Open Data — A Summer Summary

This is the long-form of a keynote speech I gave at the Samos Summit on Open Data and Interoperability for Governance, Industry and Society [broken link removed]. The slides aren't very informative as on this occasion I chose to use images as the main visual aid rather then a succession of bullet points. I have included more detail here than was possible in the talk but have followed the same structure.

The Samos event is the most recent in a series of open data events that I have personally attended and participated in since the end of May:

Utrecht 31 May: Open Overheid Congres
Copenhagen 6-7 June: European Data Forum [broken link removed]
Dublin 11 June: Multilingual Web & Linked Data Workshop
Brussels 18 - 22 June
- SEMIC 2012 [broken link removed]
- Using Open Data for Policy Modelling (PMOD)
- The Digital Agenda Assembly [broken link removed]

As Mike Wilson of STFC pointed out in Samos — those are just the ones I went to. There have been many more. Open data is a big topic and a lot of work is going into it. Not bad for a movement that started a very countable number of years ago.

In attending all those events, and participating in the W3C's various eGov activities, I notice a number of themes and challenges (the following also acts as a kind of ToC for this lengthy article):

Interoperability & multilingualism
Fear
Understanding & Empowerment
Context & responsibility
Show me the money
A feel good story to end

Interoperability & multilingualism

The statue of Pythagoras in Samos. Photo by Patrick Comerford source

When I first became involved in W3C activities, before I joined the Team, I remarked to Richard Swetenham at the European Commission how it seemed that every other person concerned with W3C was called Dan. It's all to do with interoperability I hear was his memorable reply. And of course there's nothing new about interoperability — it goes back throughout history although in her talk Fenareti Lampathaki asserted that the term itself was coined in the 1970s. Technically, interoperability is actually pretty easy. You map one person's terms to another — no doubt with some loss of detail and context along the way, a few compromises here and there, but basically it's really not that hard if you want to do it. My own work in the EU's ISA Programme is all part of making it easier.

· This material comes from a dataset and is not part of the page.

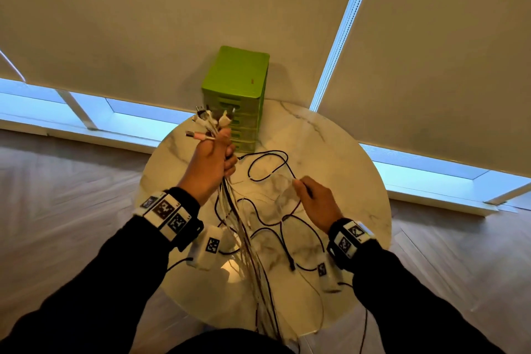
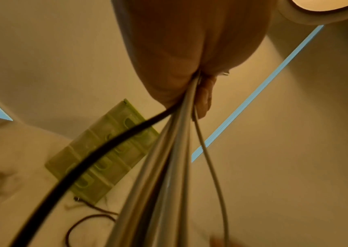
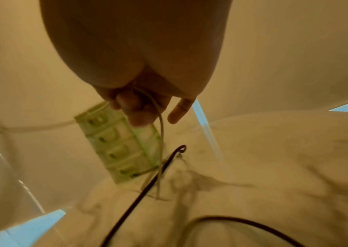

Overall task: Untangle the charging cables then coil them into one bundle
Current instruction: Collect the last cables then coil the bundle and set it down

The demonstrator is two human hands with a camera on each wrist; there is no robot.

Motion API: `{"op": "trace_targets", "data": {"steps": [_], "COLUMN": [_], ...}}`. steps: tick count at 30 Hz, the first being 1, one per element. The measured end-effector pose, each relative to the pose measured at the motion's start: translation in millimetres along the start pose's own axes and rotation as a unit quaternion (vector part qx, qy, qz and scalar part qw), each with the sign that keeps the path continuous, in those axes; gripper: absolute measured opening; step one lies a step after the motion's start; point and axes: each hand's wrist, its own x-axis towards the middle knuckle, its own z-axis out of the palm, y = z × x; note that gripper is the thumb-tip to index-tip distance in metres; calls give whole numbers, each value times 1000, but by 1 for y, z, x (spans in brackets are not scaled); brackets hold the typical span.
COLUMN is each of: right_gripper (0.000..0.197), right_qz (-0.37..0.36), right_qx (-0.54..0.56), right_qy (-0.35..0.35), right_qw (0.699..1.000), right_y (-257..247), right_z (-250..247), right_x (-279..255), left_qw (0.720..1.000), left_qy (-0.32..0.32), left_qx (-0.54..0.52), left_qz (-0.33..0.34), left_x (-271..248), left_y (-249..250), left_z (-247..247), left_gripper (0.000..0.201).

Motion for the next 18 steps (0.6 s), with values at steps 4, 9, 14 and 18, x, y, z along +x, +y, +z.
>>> {"op": "trace_targets", "data": {"steps": [4,9,14,18], "right_gripper": [30,20,41,51], "right_qz": [-81,-144,-153,-121], "right_qx": [99,74,27,-46], "right_qy": [36,-66,-151,-226], "right_qw": [991,985,976,966], "right_y": [-61,-91,-73,-32], "right_z": [12,27,30,30], "right_x": [6,-4,-8,-13], "left_qw": [999,996,996,995], "left_qy": [4,20,65,85], "left_qx": [21,14,31,-48], "left_qz": [-49,-84,-57,-14], "left_x": [-14,-20,-20,-11], "left_y": [-26,-33,-31,-18], "left_z": [18,29,29,22], "left_gripper": [38,46,42,41]}}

But interoperability goes deeper than matching terms. We're talking about national governments: organisations whose practices, laws and cultures go back centuries. And if nation A felt that nation B's way of doing things was actually better — they'd do it! There will always be work to do to achieve data interoperability simply because data is created by humans and humans have histories and national guidelines and "that's what works for us" to contend with. So please don't expect universal interoperability between nation states. And anyway, wouldn't it be boring if we actually were all the same?

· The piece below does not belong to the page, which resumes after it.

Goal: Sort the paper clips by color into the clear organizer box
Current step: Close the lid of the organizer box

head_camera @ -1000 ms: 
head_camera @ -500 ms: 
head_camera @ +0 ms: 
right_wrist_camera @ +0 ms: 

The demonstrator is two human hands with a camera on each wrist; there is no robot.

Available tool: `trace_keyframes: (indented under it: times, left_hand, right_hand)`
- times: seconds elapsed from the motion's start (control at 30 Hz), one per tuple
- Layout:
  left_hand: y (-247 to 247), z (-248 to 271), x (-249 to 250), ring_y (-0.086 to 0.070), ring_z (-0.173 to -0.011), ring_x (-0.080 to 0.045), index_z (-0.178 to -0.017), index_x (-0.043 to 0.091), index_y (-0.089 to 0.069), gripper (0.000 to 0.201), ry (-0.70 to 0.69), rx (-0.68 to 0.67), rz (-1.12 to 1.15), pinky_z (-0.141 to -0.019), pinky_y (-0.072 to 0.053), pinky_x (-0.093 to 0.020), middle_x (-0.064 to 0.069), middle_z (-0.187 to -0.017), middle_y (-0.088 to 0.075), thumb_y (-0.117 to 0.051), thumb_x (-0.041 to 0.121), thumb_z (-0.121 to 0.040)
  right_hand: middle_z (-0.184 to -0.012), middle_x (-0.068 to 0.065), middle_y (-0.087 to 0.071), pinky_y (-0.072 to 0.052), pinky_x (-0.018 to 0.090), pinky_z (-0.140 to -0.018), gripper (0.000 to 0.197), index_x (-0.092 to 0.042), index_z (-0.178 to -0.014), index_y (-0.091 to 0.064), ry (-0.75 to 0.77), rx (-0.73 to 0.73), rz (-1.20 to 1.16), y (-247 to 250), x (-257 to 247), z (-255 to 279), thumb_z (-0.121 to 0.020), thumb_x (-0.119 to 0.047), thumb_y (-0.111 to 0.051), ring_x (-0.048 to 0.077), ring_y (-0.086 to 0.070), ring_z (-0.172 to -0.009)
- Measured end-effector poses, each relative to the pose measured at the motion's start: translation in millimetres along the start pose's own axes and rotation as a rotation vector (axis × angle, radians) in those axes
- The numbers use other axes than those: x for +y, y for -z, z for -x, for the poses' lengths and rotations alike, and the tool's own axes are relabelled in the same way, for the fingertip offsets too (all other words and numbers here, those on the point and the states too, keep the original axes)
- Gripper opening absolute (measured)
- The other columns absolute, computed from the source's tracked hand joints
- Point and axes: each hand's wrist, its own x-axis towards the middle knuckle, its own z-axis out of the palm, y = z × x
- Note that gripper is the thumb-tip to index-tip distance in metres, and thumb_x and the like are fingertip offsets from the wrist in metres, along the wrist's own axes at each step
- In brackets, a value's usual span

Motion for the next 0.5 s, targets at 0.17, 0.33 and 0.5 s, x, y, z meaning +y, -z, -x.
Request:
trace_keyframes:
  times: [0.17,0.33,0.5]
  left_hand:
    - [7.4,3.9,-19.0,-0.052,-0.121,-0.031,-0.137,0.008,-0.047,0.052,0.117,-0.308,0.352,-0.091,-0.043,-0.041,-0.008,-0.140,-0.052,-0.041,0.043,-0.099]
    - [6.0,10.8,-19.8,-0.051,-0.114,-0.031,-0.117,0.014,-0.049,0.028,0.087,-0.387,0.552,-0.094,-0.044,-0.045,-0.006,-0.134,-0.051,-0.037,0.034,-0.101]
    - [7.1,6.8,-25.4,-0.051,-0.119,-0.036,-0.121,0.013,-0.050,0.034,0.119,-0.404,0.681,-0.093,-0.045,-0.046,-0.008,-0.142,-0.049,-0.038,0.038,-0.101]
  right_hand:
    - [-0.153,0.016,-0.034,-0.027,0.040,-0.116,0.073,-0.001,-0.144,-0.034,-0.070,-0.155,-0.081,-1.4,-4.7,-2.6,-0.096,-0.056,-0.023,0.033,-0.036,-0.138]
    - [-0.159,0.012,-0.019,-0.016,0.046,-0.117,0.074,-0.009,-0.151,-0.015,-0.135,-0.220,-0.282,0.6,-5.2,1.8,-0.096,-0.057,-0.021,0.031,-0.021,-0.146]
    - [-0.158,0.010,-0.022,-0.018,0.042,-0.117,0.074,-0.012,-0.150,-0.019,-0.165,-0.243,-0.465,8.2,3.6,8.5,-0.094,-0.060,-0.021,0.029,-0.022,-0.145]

And then, of course, there's the issue of language. Multilingualism is surprisingly absent even from the most high profile vocabularies. This came into focus for me at the Multilingual Web & Linked Data Workshop. In his talk at that event, Jose Emilio Labra Gayo, Associate Professor University of Oviedo (who proudly lists Jose Manual Alonso and Martín Alvarez Espinar among his former students) presented some best practices for multilingual linked data (slides PDF). I am hopeful that this is going to lead to a more formal W3C document in this area (probably a Note from the Internationalisation group) that can be referenced/included in the Government Linked Data WG's Best Practice document. But have you noticed that the key vocabularies we all rely on and re-use continually are mono-lingual. Ever seen a translation of the Dublin Core Metadata set?

I asked Makx Dekkers about this. He ran DCMI for many years (and is now working as an independent with me and PwC on the ISA Programme). Apparently there are more than twenty translations of Dublin Core — that is, localised labels for the URIs — but none of them are officially recognised, mainly because DCMI could never agree on a given translation. For example, there are two French translations I'm told, but they're not the same. At W3C we handle this a little differently. Many of our Recommendations are translated; for example, the RDF Primer is available in Chinese, French [broken link removed], Hungarian and Japanese. That may seem like a random selection of languages and it is — it's the ones that people have contributed and that W3C recognises as being of sufficient quality — however, in case of a discrepancy, the original English version is normative. That seems like an approach that could be used to increase the number of translations of things like Dublin Core, FOAF and schema.org. WDYT Dan?

Fear

Fear of the unknown is a very human emotion and a conversation I had recently over a glass of wine at the Digital Agenda Assembly is typical of the way it applies to open data. I came to the standards world through working in online safety and because of that I know a number of people from film and game classification bodies. The conversation went something like this:

Me:: Please make your classification data available in machine readable format, preferably as LOD with a SPARQL endpoint and provide a simple JSON API too.
Him:: Anyone that wants our data can send me an e-mail and if the reasoning is good then of course they can have it.
Me:: Why do I have to do that? Why can't you just publish it for anyone to use?
Him:: Because you might misuse it.
Me:: What's the worst I can do? Publish something on my Web site that says "this game/film/DVD is rated suitable for all ages" when in fact it's full of sex and violence and barely suitable for adults let alone children?
Him:: Yes.
Me:: I can do that now.

You can't stop people doing the wrong thing, but you can make it easier to do the right thing. You can make your data available directly so people can access the original, bona-fide data that you control, and it can be used on the Web. I'm very pleased to say that the conversation is ongoing and that there are signs of convergence.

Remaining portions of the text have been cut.